While at the research institute, Warburg began experimenting on the consumption of oxygen in sea urchin. He proved that once the eggs are fertilized the rate of respiration increases six-fold and that iron is essential for proper growth at the larval stage.
During this period, he also discovered that small amounts of cyanide can inhibit cell oxidation. From this experiment Warburg inferred that at least one catalyst necessary for oxidation must contain a heavy metal.
However, as the World War I set in 1914, Warburg left Naples. Subsequently, he joined the Prussian Guard Regiment (Uhlans) as an officer and was awarded the Iron Cross (1st Class) for bravery.

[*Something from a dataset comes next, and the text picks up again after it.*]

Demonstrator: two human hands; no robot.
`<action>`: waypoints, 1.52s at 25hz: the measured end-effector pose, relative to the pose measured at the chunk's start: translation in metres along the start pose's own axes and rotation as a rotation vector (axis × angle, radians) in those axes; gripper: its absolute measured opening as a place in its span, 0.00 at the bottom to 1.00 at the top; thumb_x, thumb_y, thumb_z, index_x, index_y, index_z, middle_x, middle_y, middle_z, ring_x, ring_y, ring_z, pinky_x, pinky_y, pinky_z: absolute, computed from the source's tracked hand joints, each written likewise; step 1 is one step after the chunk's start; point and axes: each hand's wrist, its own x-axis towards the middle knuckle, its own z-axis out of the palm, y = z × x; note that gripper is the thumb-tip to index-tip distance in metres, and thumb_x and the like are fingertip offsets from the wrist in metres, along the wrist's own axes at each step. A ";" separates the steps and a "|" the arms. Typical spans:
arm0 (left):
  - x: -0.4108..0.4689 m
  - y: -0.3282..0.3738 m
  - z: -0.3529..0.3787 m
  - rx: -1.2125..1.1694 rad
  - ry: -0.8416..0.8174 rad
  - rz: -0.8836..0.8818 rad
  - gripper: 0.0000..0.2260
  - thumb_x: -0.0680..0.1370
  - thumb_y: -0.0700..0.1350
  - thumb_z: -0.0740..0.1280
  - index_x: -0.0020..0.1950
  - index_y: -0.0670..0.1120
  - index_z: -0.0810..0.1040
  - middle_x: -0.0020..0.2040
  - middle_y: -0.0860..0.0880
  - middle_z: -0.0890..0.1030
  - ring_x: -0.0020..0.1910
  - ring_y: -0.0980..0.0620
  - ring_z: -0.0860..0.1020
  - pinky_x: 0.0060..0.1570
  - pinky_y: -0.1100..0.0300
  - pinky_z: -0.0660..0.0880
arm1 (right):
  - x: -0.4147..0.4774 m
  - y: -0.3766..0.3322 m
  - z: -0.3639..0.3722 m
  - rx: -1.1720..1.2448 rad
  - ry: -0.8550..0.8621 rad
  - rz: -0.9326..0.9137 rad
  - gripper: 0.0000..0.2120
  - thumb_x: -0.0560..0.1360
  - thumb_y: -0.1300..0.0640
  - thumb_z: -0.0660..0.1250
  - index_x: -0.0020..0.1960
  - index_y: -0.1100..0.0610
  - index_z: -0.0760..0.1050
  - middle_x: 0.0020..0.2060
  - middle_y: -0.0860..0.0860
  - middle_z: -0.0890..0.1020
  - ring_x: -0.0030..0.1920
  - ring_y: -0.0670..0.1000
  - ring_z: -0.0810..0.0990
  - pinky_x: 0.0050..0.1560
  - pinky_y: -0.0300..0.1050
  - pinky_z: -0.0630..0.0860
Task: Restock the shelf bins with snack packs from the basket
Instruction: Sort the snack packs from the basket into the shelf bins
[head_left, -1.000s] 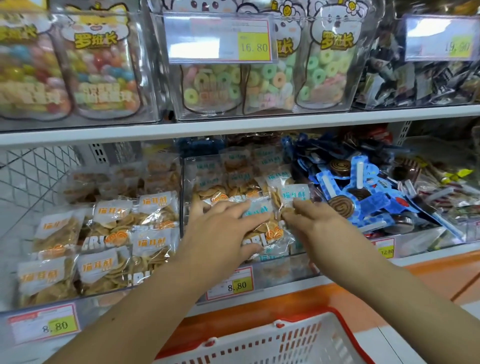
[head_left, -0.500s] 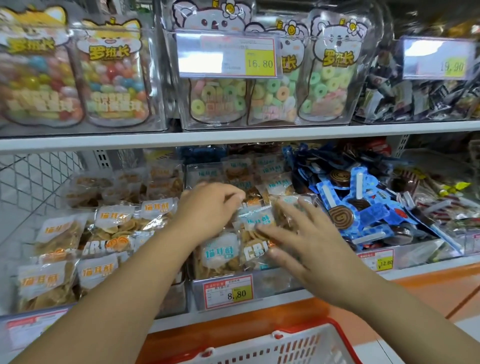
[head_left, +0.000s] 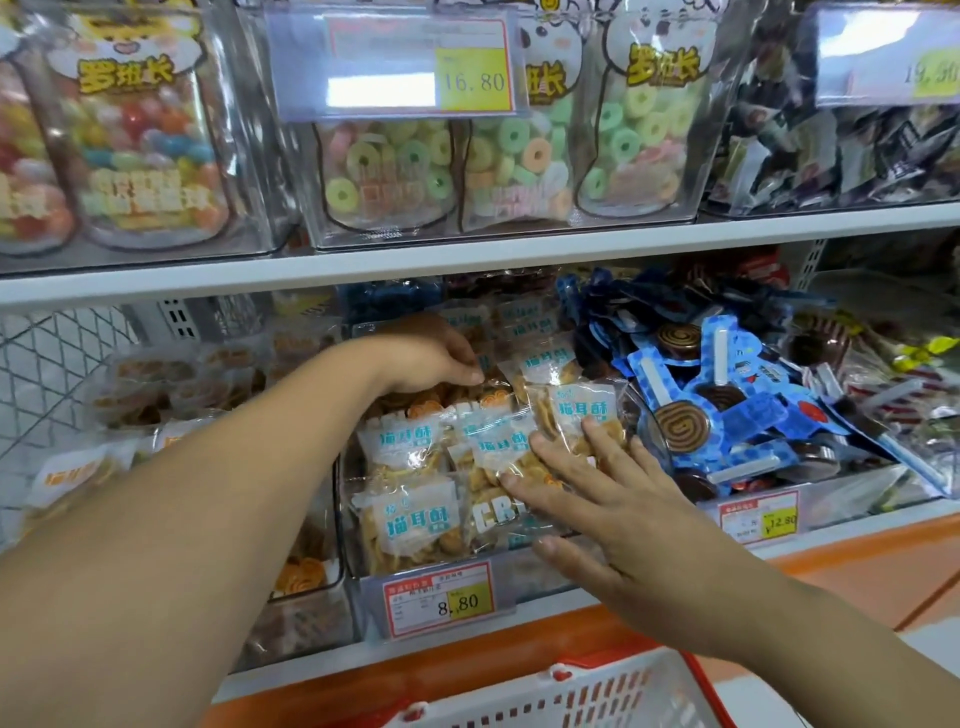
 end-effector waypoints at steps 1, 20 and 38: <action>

In 1918, just before the end of the war he left the army on the advice of Albert Einstein and joined Kaiser Wilhelm Institute for Biology in Berlin-Dahlem as a professor. However, he was absolved from teaching duties and this allowed him to devote all his time to research work
Otto Heinrich Warburg is best remembered for his work on cell oxidation on the effect of oxygen on cancer. He had established that cancerous cells can live and develop even in the absence of oxygen. His discovery opened up new directions in the fields of cellular metabolism and cellular respiration.
He had also discovered the iron-enzyme complex, which acts as a catalyst during cell oxidation. He also invented manometer, which is capable of measuring the respiration in healthy cells.